An embedded and charset-unspecified text was scrubbed... Name: not available URL: <https://stat.ethz.ch/pipermail/r-sig-finance/attachments/20111104/dd65bda0/attachment.pl>
DBI solution
3 messages · Ben Nachtrieb, Gabor Grothendieck, Paul Gilbert
On Fri, Nov 4, 2011 at 7:08 PM, Ben Nachtrieb <ben.nachtrieb at gmail.com> wrote:
Hello, I'm building (from the ground up) a PostgreSQL time series database for use with R. I'd like to get some preliminary guidance (help me get pointed in the correct direction). Here are some details: I am PC/Windows centric. I have data of all frequencies equal to or greater than Daily (no inter-day data). We have prices and technical data, macro data, company descriptive, and financial data. I don't have to do any 'DBA' stuff per-say (no messy stuff like split adjustments, ticker changes, etc.) as that is done for me; however, I will have to adjust for look-ahead, create new factor values, transform, etc. the data that we have and store it in database form. Can someone point me to the best solution/packages for this given that I have to stay in the R and PostgreSQL world? I see RpgSQL, RposgreSQL, TSPostgreSQL, DBI, TSdbi, and much more... I am hoping someone can narrow things down for me. Thanks so much!

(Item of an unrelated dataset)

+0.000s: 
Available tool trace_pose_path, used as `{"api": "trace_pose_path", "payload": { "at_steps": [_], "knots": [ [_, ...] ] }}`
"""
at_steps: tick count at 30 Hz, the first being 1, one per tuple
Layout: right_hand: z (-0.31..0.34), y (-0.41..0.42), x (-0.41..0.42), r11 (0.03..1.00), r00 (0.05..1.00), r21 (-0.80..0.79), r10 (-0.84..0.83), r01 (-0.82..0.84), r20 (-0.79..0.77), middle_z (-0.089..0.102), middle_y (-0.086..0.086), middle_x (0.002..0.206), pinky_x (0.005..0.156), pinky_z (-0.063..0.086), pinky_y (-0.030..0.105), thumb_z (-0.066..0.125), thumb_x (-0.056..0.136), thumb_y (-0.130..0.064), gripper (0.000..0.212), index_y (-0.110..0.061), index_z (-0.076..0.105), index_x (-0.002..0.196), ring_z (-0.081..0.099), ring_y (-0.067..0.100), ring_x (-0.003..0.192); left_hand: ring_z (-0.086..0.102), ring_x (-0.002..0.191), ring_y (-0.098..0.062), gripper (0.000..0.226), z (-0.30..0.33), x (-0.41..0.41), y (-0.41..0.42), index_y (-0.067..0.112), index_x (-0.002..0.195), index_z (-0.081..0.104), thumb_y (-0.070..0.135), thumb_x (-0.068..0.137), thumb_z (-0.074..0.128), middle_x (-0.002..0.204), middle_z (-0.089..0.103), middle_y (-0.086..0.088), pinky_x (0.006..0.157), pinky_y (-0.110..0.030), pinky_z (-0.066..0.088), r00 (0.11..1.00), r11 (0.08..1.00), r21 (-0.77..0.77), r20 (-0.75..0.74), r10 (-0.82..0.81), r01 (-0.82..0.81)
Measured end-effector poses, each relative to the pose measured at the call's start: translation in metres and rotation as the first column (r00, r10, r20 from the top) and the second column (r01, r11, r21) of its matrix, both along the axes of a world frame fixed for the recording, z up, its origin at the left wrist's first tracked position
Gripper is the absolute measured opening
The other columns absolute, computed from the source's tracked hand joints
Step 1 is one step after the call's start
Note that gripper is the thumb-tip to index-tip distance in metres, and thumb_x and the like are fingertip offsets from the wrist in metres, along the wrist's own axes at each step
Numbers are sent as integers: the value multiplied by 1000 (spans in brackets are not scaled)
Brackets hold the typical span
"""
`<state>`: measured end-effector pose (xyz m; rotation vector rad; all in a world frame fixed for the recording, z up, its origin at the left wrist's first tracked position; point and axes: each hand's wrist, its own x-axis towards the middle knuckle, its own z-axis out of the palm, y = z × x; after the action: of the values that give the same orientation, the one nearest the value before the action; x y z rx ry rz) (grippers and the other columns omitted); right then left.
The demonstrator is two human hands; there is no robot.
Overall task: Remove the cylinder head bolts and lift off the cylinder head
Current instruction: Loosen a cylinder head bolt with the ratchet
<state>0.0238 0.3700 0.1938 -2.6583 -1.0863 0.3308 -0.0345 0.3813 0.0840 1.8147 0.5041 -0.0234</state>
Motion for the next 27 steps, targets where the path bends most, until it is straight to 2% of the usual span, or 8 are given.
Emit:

RpgSQL and RPostgreSQL are DBI-based drivers for R and the others are higher level packages. I can only address my own package but RpgSQL was developed for use with sqldf. It uses RJDBC (which uses JDBC and Java) and DBI. Feedback is that RpgSQL is easier to install on Windows than alternatives. The use of RJDBC/JDBC may slow it down relative to alternatives although speed may not be material if you are just importing a bunch of time series and then working with them in R as opposed to constantly going back to the database. sqldf is a package that lets you use R data frames with several database back-ends including RpgSQL. You would not use sqldf with your own database but might use it with R data frames to play around with PostgreSQL. Resources are - the Installation info in this link: http://cran.r-project.org/web/packages/RpgSQL/index.html - ?pgSQL help page (see example at end of page) - http://sqldf.googlecode.com most of which is about sqldf and sqlite although much of it applies and there is a bit about using PostgreSQL with sqldf.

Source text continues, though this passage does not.